Extract the final stretch of the data: the line that contains "the white ceramic" and every line after it, unaltered, and no other lines.

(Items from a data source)
BEGIN
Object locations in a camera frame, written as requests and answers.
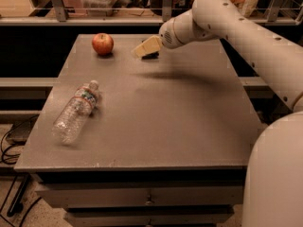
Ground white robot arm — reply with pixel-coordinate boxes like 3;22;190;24
133;0;303;227

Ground clear plastic container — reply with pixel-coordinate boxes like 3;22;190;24
81;0;117;16

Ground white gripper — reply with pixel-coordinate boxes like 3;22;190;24
132;10;217;58

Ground red apple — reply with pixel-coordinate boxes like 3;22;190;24
92;33;114;56

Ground black cables on left floor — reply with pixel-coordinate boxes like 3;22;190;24
0;115;43;227

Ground grey metal drawer cabinet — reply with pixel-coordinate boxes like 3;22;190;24
16;35;260;227

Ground clear plastic water bottle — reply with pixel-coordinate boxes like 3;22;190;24
52;80;100;145

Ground black power adapter box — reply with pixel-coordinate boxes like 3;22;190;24
6;121;33;144

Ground grey metal shelf rail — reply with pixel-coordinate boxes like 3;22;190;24
0;0;303;26

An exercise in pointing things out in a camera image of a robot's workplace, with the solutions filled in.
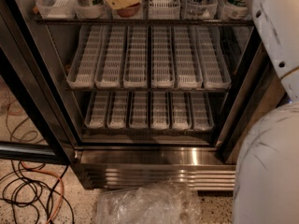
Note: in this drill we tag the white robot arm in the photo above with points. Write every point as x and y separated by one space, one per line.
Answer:
267 168

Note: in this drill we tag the open fridge glass door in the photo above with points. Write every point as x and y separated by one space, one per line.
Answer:
37 131

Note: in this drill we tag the stainless steel display fridge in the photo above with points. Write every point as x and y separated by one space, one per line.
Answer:
125 158

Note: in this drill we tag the red coke can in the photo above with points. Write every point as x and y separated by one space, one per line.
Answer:
129 11

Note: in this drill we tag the top shelf tray far left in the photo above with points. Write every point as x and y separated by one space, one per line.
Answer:
56 9

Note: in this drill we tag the top shelf tray centre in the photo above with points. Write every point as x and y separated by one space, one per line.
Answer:
164 9

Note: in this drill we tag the clear plastic bag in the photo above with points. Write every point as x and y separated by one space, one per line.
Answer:
158 203

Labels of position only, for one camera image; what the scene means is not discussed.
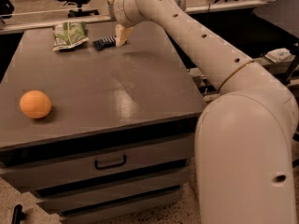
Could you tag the black drawer handle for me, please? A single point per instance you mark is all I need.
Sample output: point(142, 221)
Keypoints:
point(101, 165)

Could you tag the orange fruit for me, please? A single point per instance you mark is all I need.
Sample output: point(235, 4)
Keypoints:
point(35, 104)

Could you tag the blue rxbar blueberry bar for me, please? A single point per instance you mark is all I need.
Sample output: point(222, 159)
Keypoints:
point(105, 42)

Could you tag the white small box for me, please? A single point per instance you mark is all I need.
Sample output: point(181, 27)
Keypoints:
point(278, 55)

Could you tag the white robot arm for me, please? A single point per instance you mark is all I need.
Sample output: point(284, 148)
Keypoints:
point(243, 139)

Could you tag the green jalapeno chip bag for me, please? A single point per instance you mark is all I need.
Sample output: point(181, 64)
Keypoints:
point(68, 35)

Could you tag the grey drawer cabinet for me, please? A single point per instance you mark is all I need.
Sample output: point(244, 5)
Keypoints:
point(136, 100)

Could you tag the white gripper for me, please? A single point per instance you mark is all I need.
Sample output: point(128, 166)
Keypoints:
point(118, 7)

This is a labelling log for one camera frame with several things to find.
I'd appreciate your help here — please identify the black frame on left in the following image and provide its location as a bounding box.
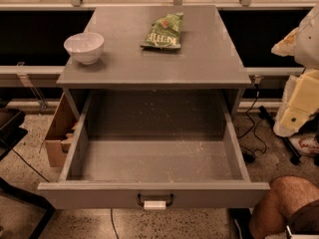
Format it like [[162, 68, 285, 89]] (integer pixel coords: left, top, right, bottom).
[[0, 114, 58, 239]]

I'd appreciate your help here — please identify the grey drawer cabinet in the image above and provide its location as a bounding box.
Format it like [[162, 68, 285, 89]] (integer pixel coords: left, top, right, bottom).
[[57, 5, 250, 91]]

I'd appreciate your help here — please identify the black floor cable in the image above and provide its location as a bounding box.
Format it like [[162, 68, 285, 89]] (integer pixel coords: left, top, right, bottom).
[[110, 208, 120, 239]]

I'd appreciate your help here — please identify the brown cardboard box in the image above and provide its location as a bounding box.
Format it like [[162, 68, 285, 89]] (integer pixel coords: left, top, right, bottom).
[[45, 96, 77, 167]]

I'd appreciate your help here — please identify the black stand leg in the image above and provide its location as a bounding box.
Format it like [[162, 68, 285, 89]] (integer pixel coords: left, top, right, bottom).
[[258, 105, 302, 166]]

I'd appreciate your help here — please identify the black shoe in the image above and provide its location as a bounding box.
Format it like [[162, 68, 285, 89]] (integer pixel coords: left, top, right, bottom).
[[229, 208, 253, 239]]

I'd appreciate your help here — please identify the black power cable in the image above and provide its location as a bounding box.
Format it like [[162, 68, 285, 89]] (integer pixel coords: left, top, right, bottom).
[[236, 82, 268, 163]]

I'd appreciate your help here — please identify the grey top drawer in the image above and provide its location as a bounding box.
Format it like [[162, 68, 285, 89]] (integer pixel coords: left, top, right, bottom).
[[38, 90, 269, 210]]

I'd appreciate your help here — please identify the green chip bag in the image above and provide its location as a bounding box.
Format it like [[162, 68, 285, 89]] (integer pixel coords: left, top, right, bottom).
[[141, 12, 183, 50]]

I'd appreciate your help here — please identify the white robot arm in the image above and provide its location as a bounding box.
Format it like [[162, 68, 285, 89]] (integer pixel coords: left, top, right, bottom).
[[271, 4, 319, 137]]

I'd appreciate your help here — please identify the white ceramic bowl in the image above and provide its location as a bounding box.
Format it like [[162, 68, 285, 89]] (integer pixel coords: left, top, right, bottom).
[[64, 32, 104, 65]]
END
- RESPONSE TO THE EXERCISE
I'd appreciate your help here — please identify the white ceramic bowl in the image above and provide its location as a bounding box.
Format it like [[162, 68, 285, 89]] (integer pixel coords: left, top, right, bottom).
[[64, 32, 104, 65]]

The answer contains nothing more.